Written by Ben Taylor,
Last Modified: 30th November 2021

Despite Britain’s pending withdrawal from the European Union, and all the uncertainty that surrounds it, Britons are not being put off buying property in Portugal. The falling pound, however, seems to have dented budgets.

According to a new survey by Confidencial Imobiliaro (Ci), [LINK: ] the British made 31% of all home purchases by foreigners in Portugal, topping the list of overseas buyers. The French are next on the list, purchasing 19% of the properties sold to overseas buyers, followed by Scandinavians, who are responsible for 17%.

The Brexit impact was primarily in making purchasers have to reduce their euro budgets.

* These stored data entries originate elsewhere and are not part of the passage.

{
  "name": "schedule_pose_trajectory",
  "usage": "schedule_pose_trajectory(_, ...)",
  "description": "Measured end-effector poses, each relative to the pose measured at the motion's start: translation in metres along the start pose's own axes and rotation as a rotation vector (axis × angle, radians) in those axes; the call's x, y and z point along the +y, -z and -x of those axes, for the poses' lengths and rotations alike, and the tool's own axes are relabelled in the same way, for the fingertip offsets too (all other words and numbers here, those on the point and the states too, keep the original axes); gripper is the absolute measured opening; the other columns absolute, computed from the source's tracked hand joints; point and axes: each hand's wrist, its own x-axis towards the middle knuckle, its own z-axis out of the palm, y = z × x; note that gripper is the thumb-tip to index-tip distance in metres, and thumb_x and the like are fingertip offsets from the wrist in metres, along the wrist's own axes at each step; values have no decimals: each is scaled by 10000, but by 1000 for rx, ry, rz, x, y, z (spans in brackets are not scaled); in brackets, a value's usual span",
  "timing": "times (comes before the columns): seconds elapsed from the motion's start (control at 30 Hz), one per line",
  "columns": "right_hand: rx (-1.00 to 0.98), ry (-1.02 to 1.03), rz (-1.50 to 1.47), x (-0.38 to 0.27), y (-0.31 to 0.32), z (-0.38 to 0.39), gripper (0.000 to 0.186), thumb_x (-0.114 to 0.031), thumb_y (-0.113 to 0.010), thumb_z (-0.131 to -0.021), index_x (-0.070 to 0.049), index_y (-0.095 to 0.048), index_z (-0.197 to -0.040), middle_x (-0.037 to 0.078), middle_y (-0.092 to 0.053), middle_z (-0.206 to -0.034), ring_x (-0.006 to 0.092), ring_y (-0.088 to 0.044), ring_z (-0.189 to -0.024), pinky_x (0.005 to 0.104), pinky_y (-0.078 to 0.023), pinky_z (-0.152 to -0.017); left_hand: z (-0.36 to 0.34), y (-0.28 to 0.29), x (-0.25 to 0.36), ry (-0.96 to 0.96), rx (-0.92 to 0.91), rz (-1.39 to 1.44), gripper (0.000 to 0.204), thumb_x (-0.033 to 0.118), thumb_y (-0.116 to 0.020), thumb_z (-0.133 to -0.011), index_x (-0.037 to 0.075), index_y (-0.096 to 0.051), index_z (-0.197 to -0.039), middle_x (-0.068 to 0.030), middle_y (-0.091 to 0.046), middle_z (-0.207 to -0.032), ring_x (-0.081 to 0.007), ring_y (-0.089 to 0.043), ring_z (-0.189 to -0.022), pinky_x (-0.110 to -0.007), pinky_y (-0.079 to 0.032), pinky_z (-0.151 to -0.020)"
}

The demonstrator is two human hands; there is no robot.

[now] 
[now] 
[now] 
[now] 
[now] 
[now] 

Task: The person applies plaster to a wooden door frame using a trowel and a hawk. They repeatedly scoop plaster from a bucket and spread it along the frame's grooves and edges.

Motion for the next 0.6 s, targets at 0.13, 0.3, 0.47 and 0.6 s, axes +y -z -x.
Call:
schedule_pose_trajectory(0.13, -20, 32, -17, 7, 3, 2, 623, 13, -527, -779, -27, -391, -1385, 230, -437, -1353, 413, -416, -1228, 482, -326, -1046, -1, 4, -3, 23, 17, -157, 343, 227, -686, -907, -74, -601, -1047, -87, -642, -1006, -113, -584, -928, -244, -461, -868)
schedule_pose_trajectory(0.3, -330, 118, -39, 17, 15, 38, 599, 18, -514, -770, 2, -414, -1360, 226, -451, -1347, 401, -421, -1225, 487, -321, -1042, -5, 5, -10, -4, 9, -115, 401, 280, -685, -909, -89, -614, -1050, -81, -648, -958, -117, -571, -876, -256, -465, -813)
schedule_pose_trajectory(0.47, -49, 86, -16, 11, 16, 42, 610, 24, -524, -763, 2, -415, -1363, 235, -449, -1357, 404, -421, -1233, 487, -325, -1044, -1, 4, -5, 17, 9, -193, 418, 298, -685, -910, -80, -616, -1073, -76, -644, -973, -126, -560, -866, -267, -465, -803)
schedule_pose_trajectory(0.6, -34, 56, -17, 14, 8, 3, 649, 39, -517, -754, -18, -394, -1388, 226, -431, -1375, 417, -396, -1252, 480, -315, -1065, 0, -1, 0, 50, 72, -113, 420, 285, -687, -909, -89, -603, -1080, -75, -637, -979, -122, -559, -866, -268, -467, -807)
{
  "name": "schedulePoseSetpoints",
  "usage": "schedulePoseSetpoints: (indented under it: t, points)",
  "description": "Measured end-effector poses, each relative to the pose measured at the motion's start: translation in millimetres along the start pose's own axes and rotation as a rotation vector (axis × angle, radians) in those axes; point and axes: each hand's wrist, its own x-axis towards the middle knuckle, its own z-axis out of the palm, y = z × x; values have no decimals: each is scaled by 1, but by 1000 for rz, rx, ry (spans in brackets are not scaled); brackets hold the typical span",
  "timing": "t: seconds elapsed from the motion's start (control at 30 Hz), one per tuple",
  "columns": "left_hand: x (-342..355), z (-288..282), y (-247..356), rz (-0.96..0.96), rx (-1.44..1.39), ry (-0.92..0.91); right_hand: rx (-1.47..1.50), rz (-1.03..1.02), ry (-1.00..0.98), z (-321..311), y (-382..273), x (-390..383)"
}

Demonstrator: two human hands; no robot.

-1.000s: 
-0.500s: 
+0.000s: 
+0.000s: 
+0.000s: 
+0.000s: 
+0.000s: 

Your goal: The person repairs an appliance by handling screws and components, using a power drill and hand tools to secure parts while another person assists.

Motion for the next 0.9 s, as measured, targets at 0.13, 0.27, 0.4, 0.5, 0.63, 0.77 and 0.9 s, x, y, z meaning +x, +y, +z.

The British particularly favour Albufeira and Loulé, where their share of the overseas-buyer market rises to 44%. In fact, almost half of the properties purchased in these areas by foreigners last year were bought by the British.

The most surprising finding from the survey was the price that the British were willing to pay. The average transaction value for 2016 by British buyers was €1.2million across Portugal. While a few high-value properties could have skewed the averages, this is still far ahead of any other country’s average price, even Chinese investors. By contrast, the average price among other northern European buyers was €495,000 and by French buyers was €282,000.

The average price paid for property in Portugal by the British did fall in the second half of the year, however, from €1.4million to €1.1million. This coincides with the fall in the value of Sterling after the Brexit vote, suggesting that the Brexit impact was primarily in making purchasers have to reduce their euro budgets.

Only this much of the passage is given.